• _Exercise directions_
Within the listing below, the lines containing "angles" are to be counted. Give the number only.

○ ○ ○ ○ ○ ○ ○

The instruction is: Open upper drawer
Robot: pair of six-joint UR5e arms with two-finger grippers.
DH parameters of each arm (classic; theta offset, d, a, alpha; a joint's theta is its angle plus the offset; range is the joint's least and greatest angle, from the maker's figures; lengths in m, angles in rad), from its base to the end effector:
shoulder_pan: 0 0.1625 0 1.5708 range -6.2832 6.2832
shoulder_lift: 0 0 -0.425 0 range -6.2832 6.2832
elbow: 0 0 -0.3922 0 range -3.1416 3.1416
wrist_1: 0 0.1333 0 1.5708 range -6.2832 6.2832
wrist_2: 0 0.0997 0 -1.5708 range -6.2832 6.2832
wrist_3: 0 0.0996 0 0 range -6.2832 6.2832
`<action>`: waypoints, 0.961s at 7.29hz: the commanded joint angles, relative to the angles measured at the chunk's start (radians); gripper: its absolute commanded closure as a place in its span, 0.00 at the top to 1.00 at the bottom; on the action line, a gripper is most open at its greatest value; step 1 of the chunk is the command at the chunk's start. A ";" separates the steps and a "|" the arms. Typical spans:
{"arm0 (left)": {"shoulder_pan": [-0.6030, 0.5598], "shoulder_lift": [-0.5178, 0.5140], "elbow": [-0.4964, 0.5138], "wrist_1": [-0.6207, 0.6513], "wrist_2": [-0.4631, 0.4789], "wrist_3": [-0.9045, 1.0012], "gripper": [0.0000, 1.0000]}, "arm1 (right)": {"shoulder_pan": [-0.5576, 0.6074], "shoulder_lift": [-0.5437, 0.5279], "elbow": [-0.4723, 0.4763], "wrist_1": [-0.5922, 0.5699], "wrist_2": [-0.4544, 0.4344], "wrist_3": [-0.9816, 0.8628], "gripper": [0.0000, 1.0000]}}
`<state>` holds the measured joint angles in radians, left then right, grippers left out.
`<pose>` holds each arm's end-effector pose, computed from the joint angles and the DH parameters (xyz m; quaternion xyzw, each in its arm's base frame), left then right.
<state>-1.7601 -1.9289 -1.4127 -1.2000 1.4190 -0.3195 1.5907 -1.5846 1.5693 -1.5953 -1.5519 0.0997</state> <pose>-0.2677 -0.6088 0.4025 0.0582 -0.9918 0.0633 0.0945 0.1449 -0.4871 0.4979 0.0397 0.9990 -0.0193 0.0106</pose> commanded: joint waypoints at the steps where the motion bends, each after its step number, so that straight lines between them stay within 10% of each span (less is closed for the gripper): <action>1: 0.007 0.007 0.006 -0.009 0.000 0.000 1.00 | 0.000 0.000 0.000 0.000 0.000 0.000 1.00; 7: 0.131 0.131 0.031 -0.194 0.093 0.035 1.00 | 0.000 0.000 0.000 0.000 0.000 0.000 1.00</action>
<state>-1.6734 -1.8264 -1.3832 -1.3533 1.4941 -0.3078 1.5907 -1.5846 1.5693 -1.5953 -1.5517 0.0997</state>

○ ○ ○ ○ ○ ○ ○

• _Answer to the problem_
4